To prevent rebound infection, Dr. Kalili and colleagues begin research into next-generation CRISPR technology for HIV ablation, developing a novel dual system aimed at permanently eliminating HIV from animal models. Did. “The success story of a human HIV patient who underwent a bone marrow transplant for leukemia and was cured of HIV led us to hypothesize that loss of his CCR5, the receptor for the virus, was critical to permanently eliminate HIV infection. he explained. They developed a simpler and more practical procedure for inactivating CCR5, including his IV inoculation of CRISPR gene-editing molecules.

Experiments in humanized LASER-ART mice conducted by Dr. Gendelman’s team showed that co-administration of the Temple-developed constructs resulted in viral suppression, restoration of human T cells, and replication of HIV-1 in 58% of infected individuals. was shown to result in the removal of animal. This finding supports the idea that CCR5 plays an important role in facilitating HIV infection.

Temple’s team also plans to test the dual gene-editing strategy in non-human primates soon. To that end, Dr. Kaliri has her Tricia H. Burdo, Ph.D., professor and vice chair of the Department of Microbiology, Immunology, and Inflammation at Katz College of Medicine, an expert known for the use of non-human primate models. cooperate with For her work on HIV-1, who was also a co-author of the new study. Dr. Burdo and her team are interested in understanding her CCR5 involvement in SIV-infected primates.
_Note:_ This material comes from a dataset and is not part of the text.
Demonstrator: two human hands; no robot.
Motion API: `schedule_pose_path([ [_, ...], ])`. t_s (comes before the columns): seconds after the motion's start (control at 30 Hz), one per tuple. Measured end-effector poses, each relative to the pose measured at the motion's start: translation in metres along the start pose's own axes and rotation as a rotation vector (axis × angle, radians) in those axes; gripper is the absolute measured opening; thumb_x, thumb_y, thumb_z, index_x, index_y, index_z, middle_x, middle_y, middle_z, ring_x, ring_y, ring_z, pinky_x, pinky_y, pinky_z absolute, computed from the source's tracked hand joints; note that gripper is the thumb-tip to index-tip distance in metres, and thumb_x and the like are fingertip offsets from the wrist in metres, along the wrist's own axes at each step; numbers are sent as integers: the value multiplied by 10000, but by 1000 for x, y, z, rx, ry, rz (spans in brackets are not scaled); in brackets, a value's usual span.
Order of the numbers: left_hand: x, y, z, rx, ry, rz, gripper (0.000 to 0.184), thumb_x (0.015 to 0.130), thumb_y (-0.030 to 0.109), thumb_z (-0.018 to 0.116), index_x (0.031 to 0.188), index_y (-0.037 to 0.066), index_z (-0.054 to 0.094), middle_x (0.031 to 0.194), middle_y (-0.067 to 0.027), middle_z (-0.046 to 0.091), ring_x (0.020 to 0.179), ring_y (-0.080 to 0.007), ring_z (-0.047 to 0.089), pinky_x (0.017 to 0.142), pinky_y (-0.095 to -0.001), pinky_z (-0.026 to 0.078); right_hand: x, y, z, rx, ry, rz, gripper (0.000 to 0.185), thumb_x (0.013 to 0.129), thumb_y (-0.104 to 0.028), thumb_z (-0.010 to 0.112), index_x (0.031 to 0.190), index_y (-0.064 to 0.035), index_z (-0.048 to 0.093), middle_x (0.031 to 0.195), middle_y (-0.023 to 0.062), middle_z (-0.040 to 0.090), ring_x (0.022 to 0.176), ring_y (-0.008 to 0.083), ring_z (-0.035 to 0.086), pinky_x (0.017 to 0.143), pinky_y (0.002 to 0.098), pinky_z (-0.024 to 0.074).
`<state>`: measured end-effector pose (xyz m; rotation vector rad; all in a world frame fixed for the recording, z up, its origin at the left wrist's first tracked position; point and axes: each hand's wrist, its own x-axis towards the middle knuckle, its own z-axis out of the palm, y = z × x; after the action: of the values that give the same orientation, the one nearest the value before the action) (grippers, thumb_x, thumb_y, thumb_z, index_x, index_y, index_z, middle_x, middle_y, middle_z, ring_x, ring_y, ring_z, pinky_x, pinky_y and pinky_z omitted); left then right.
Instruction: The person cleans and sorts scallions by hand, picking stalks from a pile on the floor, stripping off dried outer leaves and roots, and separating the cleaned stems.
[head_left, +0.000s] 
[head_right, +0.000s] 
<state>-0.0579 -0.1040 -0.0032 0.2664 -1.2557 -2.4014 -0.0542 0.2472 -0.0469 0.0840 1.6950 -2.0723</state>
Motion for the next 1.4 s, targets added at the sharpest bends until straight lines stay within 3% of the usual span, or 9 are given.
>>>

Her lab has previously played a key role in studies demonstrating the efficacy and safety of her CRISPR-based technology in removing her HIV DNA from primate cells.

A novel dual CRISPR gene-editing strategy holds great promise for human HIV therapy. “It’s a simple and relatively inexpensive approach,” said Dr. Kariri. “The type of bone marrow transplantation that has resulted in a cure in humans is reserved for leukemia patients. not applicable.”

“Curing HIV is the big picture,” Dr. Gendelman added. “Through our ongoing collaboration, Temple and his UNMC have been able to conduct meaningful research and ultimately impact the lives of many.”

In addition to Rafal Kaminski, researchers such as Prasanta K. Dash, Hang Su, Brady Sillman, Chen Zhang, Sruthi Sravanam, Emiko Waight, Lili Guo, Saumi Mathews, R. Lee Mosley, Larisa Y. Poluektova, and Santhi contributed to this work. contributes to Department of Pharmacology and Experimental Neuroscience, UNMC. Cheng Cheng, Pietro Mancuso, Shuren Liao, Hong Liu, Larsan Sarya, Maurizio Caocci, Chohré Amini, Neurovirology and Gene Editing Center, Microbiology, Immunology, Inflammation, Temple University Louis Katz medical college.

This work was supported by the National Institutes of Health including grants T32NS105594, 5R01MH121402, 1R01Al158160, R01DA054535, 1041 R01NS126089, R01 AI145542, R01NS36126, R01MH115860, 1R33DA04101. 8, 1042, and 2R01NS034239 (UNMC), and T32MH079785, P30MH092177, and UM1AI164568 (Lewis Katz School of Medicine).